___ DATA SEGMENT ___
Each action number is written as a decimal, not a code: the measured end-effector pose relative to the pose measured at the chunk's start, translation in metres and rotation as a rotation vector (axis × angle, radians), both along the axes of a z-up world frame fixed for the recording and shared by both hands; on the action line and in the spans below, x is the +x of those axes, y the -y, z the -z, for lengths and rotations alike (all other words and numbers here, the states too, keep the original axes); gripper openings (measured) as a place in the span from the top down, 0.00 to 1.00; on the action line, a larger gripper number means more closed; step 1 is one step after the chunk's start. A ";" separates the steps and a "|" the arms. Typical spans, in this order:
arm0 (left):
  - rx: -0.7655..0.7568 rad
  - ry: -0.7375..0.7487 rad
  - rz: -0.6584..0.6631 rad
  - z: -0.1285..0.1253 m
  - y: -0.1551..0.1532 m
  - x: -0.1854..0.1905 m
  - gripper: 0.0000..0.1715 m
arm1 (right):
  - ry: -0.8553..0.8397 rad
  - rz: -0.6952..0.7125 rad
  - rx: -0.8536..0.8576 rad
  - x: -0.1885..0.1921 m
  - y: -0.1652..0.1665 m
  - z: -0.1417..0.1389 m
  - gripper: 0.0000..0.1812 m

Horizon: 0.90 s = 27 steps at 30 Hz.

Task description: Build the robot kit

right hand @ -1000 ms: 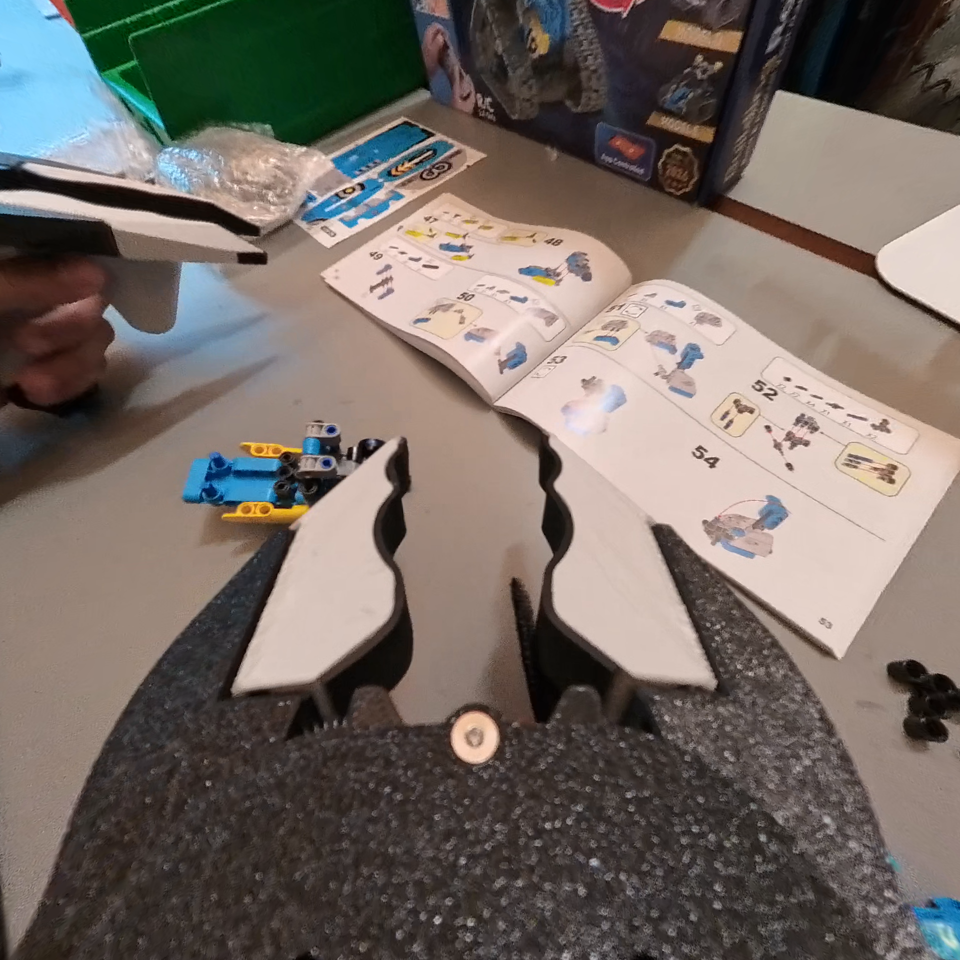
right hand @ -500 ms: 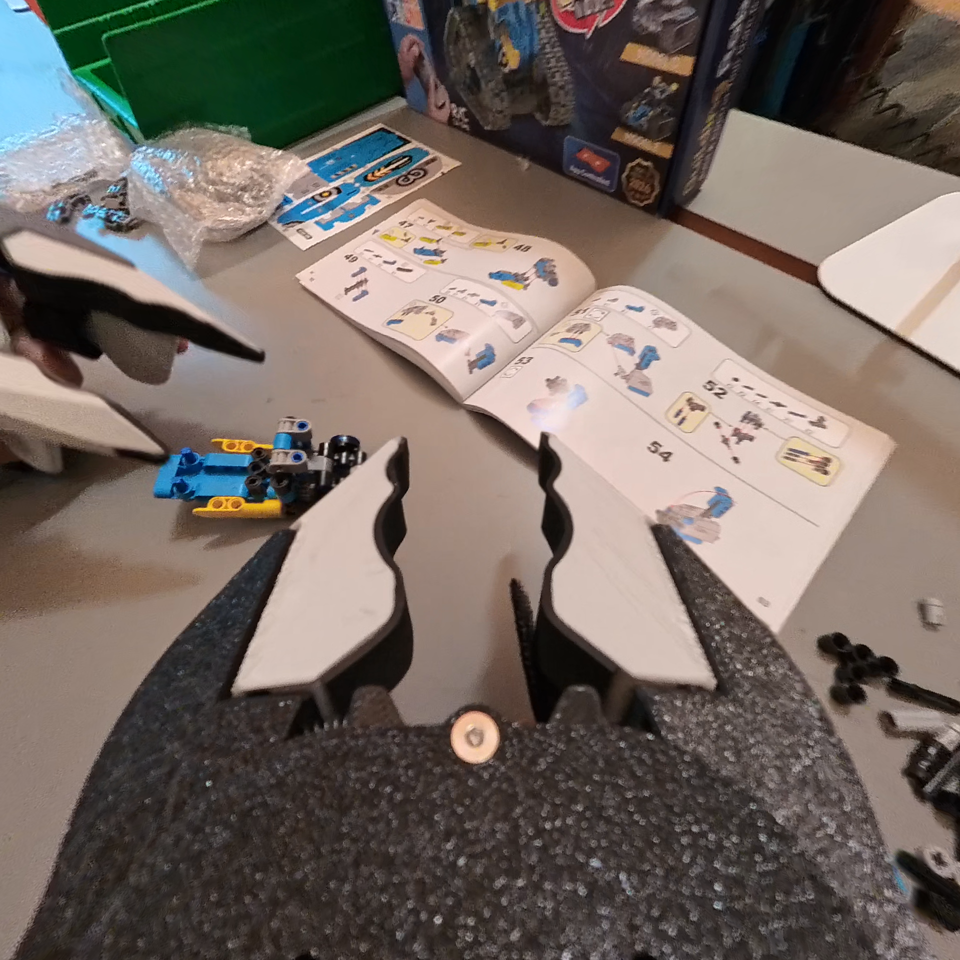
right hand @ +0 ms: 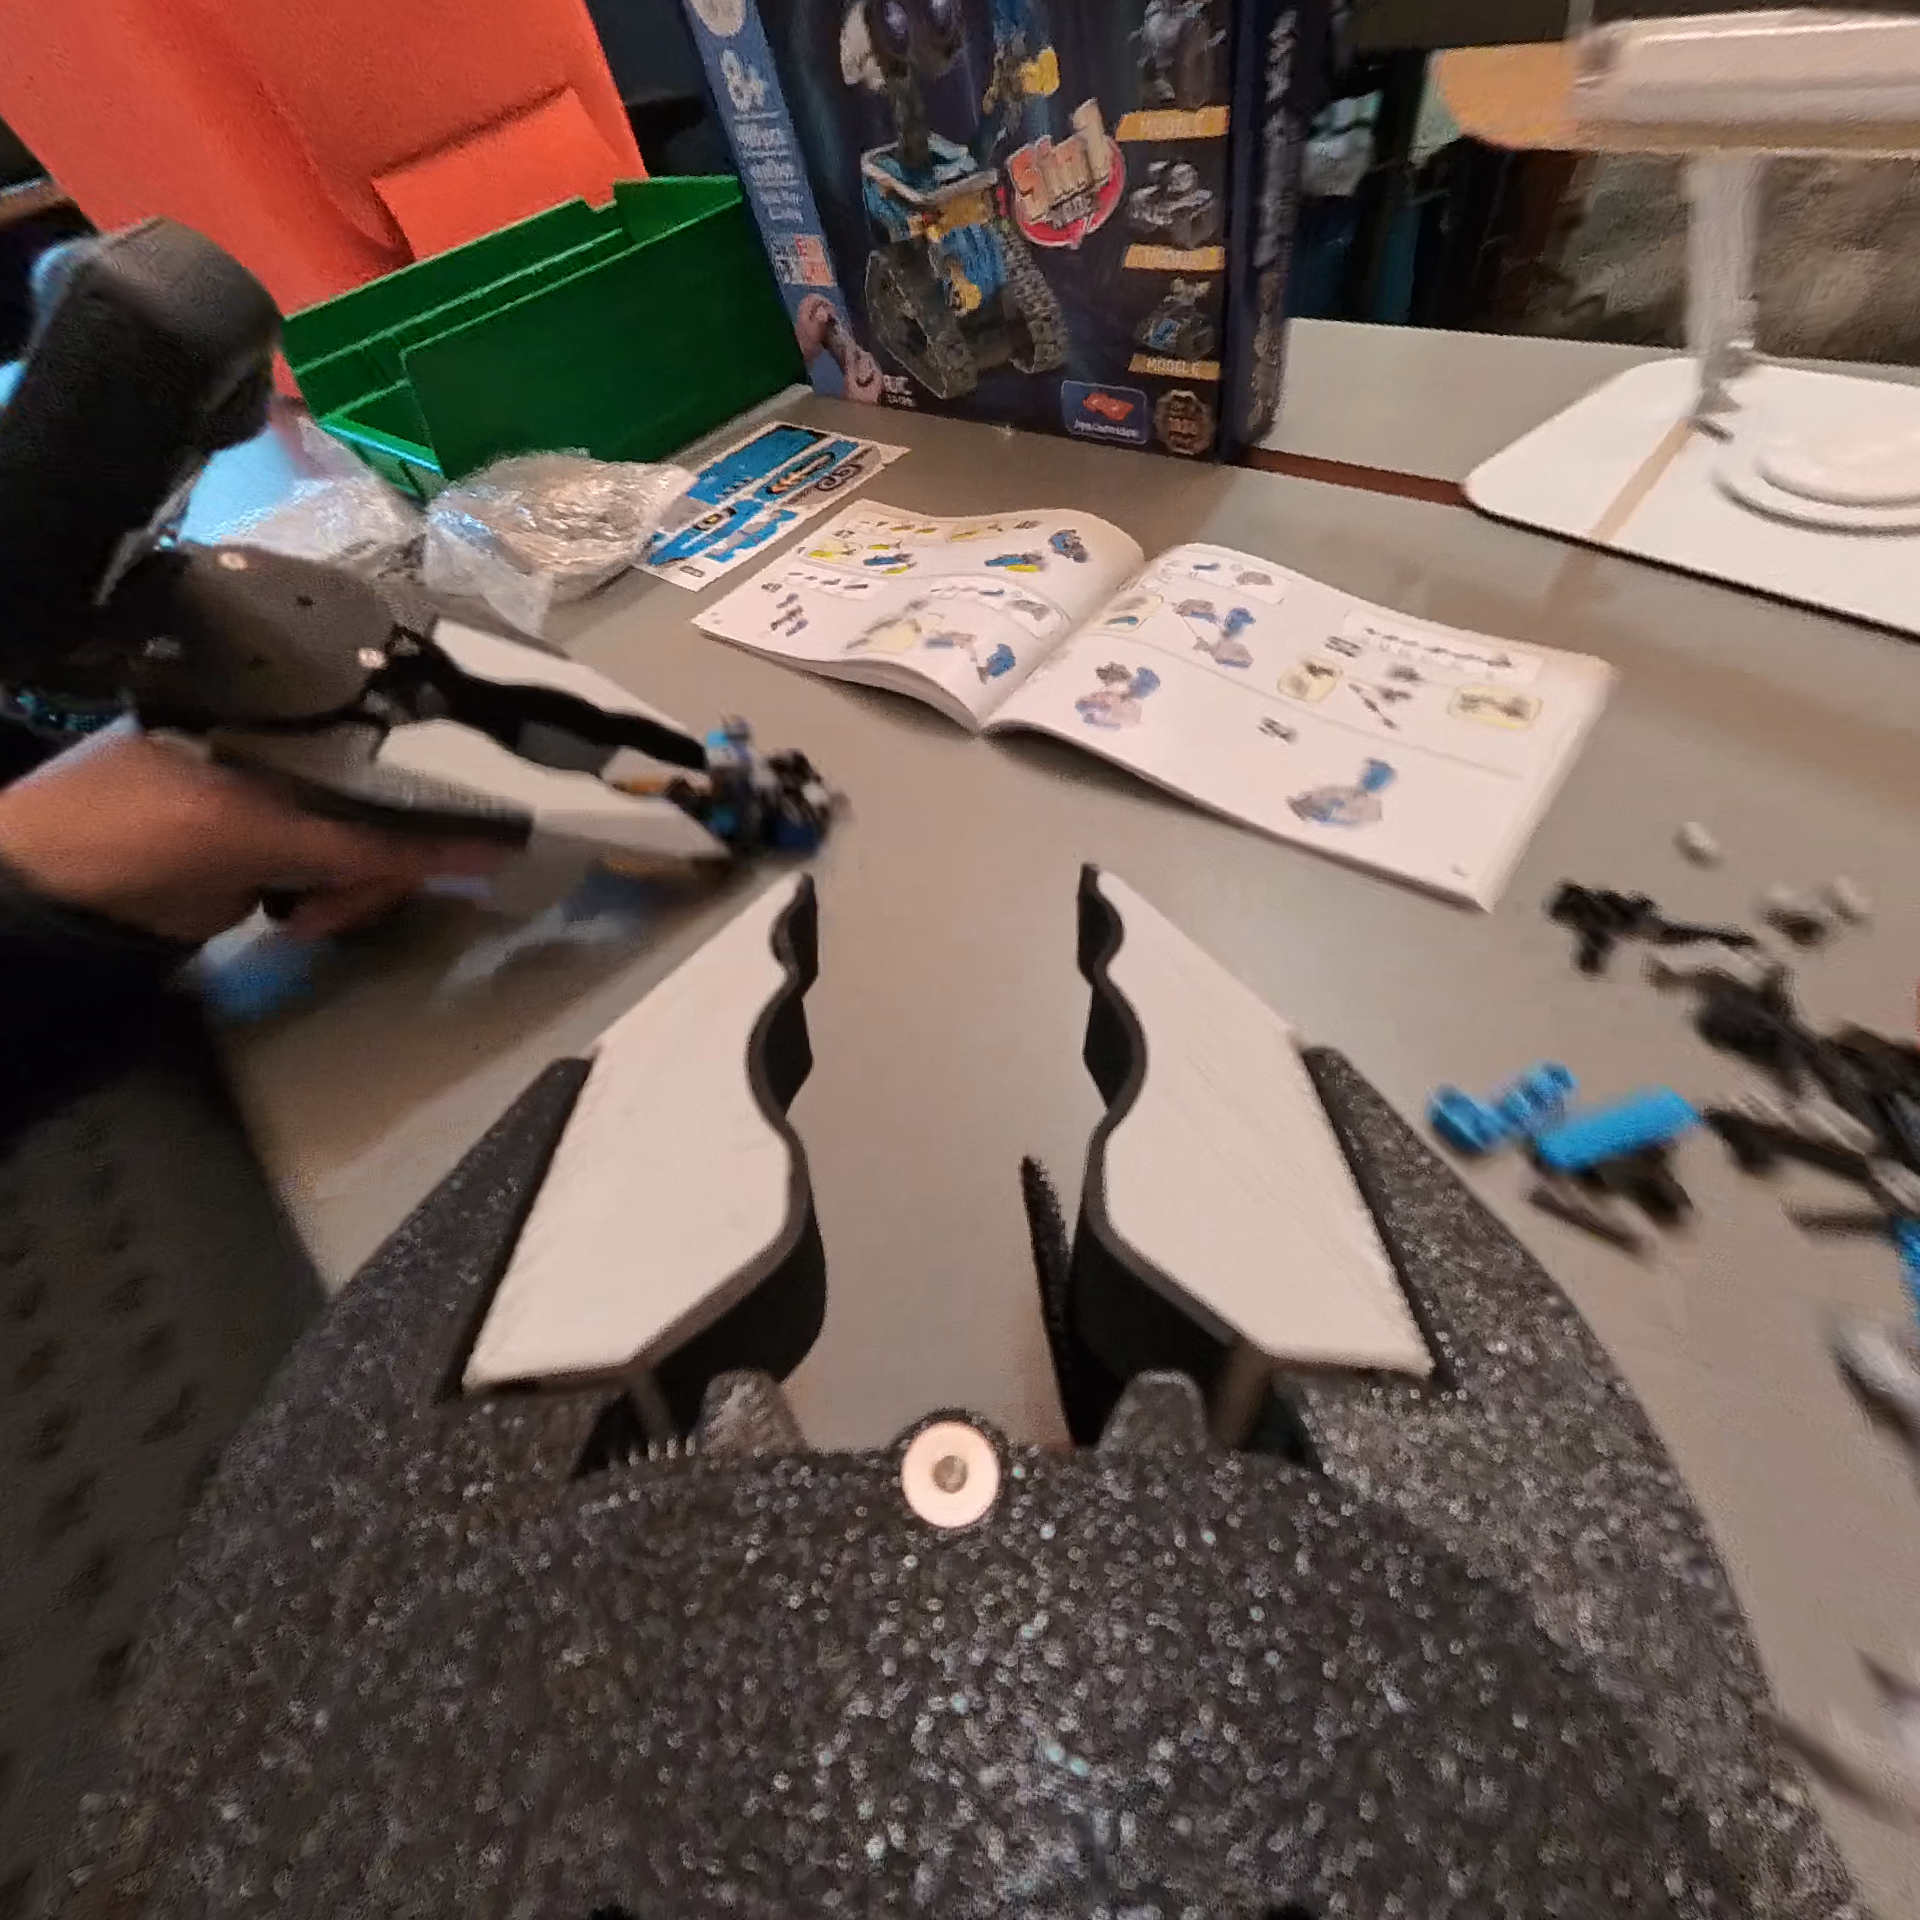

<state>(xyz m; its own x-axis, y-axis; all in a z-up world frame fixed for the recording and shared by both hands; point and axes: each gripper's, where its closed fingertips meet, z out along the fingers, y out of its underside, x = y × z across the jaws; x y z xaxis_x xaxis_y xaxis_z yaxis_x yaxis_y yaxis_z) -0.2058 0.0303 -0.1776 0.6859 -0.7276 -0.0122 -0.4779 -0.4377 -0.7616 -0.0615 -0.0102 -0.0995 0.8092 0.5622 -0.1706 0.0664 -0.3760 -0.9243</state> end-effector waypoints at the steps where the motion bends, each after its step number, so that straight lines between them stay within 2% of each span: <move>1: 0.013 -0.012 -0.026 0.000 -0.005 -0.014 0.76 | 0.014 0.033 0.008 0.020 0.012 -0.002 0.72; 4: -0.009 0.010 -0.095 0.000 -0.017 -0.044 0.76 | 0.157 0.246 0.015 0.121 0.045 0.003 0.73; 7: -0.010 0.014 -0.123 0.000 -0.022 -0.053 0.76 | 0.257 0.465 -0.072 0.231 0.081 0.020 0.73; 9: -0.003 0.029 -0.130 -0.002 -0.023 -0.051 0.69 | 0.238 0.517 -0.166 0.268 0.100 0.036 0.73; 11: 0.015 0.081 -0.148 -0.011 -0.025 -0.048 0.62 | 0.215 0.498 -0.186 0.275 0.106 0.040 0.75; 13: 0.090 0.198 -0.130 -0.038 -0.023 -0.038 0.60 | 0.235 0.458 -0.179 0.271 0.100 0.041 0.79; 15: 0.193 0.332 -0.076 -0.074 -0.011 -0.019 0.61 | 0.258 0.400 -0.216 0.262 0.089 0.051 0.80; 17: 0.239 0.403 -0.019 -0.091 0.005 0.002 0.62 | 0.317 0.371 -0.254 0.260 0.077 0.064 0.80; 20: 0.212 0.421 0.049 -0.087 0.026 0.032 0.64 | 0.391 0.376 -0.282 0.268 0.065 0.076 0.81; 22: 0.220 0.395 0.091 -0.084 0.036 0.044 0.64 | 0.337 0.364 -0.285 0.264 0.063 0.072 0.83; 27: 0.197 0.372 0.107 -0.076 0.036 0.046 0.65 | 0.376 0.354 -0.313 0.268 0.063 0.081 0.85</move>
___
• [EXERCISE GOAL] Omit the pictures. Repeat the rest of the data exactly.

• [TASK RESULT]
Each action number is written as a decimal, not a code: the measured end-effector pose relative to the pose measured at the chunk's start, translation in metres and rotation as a rotation vector (axis × angle, radians), both along the axes of a z-up world frame fixed for the recording and shared by both hands; on the action line and in the spans below, x is the +x of those axes, y the -y, z the -z, for lengths and rotations alike (all other words and numbers here, the states too, keep the original axes); gripper openings (measured) as a place in the span from the top down, 0.00 to 1.00; on the action line, a larger gripper number means more closed; step 1 is one step after the chunk's start. A ";" separates the steps and a "|" the arms. Typical spans, in this order:
arm0 (left):
  - rx: -0.7655..0.7568 rad
  - ry: -0.7375..0.7487 rad
  - rz: -0.6584..0.6631 rad
  - z: -0.1285..0.1253 m
  - y: -0.1551..0.1532 m
  - x: -0.1854..0.1905 m
  - gripper: 0.0000..0.1715 m
arm1 (right):
  - ry: -0.8553..0.8397 rad
  - rz: -0.6952..0.7125 rad
  - rx: -0.8536..0.8576 rad
  - x: -0.1885..0.1921 m
  - y: -0.1652..0.1665 m
  - z: -0.1417..0.1389 m
  - gripper: 0.0000..0.1812 m

Horizon: 0.90 s = 27 steps at 30 Hz.

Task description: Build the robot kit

right hand @ -1000 ms: 
right hand @ -500 ms: 
right hand @ +0 ms: 

<state>(xyz m; its own x-axis, y-axis; all in a z-up world frame fixed for the recording and shared by both hands; point and axes: each gripper's, where its closed fingertips meet, z out along the fingers, y out of its underside, x = y × z across the jaws; x y z xaxis_x xaxis_y xaxis_z yaxis_x yaxis_y yaxis_z) -0.2058 0.0303 -0.1776 0.6859 -0.7276 -0.0122 -0.4779 -0.4377 -0.7616 -0.0615 -0.0102 -0.0995 0.8092 0.5622 -0.1706 0.0664 -0.3760 -0.9243</state> end-effector waypoints at the steps where the motion bends, each after its step number, so that straight lines between them stay within 2% of each span: <move>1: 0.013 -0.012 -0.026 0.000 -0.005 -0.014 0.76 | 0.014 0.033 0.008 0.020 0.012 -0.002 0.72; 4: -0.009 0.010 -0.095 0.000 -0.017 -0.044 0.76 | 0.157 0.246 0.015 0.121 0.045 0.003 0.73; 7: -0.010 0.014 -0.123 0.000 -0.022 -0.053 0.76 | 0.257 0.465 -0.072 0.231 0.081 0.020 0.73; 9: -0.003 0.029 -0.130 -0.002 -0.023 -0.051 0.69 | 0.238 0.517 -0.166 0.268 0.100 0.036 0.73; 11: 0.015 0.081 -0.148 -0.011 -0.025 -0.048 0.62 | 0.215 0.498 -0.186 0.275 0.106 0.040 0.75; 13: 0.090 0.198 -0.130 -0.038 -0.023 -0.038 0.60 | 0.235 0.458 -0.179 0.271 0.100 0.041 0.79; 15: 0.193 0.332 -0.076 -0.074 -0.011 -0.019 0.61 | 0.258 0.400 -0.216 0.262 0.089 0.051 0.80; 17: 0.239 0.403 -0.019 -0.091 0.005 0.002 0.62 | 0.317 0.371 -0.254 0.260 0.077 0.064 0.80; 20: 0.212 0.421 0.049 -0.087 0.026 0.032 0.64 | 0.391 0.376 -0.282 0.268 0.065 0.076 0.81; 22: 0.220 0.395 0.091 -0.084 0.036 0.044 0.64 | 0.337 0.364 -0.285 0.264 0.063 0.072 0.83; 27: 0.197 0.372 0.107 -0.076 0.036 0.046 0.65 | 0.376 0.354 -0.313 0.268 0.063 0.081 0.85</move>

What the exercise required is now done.